Go through the entries below and tally each line holding the string "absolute". Return the number only.

» Supplied material:
###

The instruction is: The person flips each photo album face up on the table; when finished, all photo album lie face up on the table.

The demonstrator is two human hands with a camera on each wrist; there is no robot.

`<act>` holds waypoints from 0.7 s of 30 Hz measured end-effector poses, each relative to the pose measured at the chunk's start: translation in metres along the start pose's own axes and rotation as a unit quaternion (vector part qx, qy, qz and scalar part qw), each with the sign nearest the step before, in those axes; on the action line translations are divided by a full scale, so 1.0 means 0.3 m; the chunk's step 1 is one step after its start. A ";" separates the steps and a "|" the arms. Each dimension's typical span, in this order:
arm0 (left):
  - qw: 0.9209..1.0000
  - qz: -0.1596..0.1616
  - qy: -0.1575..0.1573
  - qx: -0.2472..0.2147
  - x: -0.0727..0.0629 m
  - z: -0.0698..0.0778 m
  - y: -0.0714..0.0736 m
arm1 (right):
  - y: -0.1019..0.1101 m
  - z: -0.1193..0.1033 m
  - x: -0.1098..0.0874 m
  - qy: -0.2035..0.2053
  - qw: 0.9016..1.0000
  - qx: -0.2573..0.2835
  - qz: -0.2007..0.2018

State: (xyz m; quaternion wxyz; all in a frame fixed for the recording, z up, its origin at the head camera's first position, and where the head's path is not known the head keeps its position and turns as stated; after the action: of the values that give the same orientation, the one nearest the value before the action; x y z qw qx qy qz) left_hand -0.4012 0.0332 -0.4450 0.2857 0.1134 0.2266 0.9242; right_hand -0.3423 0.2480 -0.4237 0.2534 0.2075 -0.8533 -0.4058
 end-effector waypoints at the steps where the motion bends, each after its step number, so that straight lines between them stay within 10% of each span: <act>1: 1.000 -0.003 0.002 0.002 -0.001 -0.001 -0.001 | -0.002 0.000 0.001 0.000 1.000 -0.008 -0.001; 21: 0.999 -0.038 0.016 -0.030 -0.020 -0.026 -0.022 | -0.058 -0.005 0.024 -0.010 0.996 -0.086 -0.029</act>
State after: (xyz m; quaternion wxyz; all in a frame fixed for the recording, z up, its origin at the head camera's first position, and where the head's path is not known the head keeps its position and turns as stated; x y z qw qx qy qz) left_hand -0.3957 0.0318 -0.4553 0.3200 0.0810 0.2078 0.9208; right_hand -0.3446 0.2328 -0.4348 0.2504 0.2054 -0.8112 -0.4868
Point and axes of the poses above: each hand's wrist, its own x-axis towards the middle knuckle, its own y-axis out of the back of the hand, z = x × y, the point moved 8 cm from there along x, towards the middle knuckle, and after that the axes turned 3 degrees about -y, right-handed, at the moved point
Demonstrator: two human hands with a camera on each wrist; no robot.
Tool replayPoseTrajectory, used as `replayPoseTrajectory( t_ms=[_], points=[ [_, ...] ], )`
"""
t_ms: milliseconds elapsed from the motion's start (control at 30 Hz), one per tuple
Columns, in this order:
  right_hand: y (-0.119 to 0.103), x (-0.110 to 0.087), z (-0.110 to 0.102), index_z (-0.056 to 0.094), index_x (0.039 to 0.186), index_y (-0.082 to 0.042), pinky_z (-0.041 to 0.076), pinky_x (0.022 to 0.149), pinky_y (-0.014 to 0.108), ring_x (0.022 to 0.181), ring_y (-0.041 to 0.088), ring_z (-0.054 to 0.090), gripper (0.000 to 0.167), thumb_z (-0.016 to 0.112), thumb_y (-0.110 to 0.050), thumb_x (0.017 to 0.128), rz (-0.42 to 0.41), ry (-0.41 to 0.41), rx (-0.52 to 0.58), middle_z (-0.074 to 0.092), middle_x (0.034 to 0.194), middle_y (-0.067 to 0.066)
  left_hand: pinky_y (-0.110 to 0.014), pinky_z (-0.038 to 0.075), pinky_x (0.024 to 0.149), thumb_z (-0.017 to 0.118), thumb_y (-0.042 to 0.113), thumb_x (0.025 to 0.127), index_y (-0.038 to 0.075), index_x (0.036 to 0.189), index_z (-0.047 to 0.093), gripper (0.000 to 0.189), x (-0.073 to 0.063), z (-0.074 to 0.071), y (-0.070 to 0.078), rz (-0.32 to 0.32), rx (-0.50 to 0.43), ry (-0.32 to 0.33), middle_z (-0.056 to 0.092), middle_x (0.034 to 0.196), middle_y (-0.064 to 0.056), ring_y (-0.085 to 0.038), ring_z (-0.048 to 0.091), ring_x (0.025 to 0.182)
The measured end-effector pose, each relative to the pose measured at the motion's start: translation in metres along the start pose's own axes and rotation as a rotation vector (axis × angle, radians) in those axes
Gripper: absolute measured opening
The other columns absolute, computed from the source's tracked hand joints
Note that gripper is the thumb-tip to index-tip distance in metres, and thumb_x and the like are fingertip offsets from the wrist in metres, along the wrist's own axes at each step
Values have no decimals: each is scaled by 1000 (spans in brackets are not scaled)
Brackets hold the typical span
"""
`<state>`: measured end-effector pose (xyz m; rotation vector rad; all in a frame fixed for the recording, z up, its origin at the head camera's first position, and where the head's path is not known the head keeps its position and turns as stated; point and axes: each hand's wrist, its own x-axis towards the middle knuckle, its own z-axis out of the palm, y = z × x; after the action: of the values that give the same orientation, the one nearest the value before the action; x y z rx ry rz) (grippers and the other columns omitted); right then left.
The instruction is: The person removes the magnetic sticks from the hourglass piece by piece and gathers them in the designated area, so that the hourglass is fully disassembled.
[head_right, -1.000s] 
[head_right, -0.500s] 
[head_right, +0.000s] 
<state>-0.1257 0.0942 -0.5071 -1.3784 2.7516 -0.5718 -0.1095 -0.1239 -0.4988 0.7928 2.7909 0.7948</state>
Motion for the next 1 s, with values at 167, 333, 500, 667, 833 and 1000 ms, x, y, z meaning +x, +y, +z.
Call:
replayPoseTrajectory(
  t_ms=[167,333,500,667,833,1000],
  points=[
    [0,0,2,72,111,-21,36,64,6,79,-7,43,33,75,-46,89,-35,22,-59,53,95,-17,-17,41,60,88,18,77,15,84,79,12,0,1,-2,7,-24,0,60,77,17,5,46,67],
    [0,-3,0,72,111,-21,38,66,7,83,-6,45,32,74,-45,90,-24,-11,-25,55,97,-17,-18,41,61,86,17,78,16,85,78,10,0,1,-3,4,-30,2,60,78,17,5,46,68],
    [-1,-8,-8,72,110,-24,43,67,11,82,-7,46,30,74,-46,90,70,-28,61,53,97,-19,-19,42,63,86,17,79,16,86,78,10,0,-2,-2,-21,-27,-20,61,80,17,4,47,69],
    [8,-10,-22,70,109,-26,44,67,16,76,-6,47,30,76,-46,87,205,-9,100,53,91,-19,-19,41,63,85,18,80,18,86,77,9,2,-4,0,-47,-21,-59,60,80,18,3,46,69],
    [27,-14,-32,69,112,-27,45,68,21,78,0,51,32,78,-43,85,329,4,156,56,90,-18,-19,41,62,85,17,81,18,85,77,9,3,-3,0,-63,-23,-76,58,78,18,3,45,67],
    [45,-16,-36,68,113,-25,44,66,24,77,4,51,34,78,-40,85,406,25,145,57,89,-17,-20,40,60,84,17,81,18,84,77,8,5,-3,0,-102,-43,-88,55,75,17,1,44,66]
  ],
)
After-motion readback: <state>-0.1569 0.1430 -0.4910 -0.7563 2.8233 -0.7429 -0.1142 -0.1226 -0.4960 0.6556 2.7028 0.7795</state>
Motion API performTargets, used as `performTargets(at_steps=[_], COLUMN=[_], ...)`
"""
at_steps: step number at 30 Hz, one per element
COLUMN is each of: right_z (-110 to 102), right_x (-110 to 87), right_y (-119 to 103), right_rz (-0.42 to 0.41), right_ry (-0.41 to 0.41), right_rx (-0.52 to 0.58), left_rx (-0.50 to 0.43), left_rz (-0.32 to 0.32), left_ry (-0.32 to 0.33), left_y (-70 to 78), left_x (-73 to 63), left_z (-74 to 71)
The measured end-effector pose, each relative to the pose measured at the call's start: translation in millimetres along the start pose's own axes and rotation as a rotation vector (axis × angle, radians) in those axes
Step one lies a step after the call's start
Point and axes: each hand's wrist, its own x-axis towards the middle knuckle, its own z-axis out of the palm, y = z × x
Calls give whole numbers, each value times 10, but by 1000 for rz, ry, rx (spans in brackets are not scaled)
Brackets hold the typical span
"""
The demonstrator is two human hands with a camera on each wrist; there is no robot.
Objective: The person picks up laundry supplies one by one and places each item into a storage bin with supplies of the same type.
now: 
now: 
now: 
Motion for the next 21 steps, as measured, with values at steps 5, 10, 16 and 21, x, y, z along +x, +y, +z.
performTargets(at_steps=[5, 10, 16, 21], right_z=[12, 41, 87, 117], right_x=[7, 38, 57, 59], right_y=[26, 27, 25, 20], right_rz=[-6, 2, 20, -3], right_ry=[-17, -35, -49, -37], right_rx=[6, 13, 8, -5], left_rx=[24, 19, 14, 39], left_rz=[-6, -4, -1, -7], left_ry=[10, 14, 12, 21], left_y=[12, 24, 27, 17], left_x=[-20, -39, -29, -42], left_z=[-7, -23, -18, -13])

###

» Reply to the exercise:
2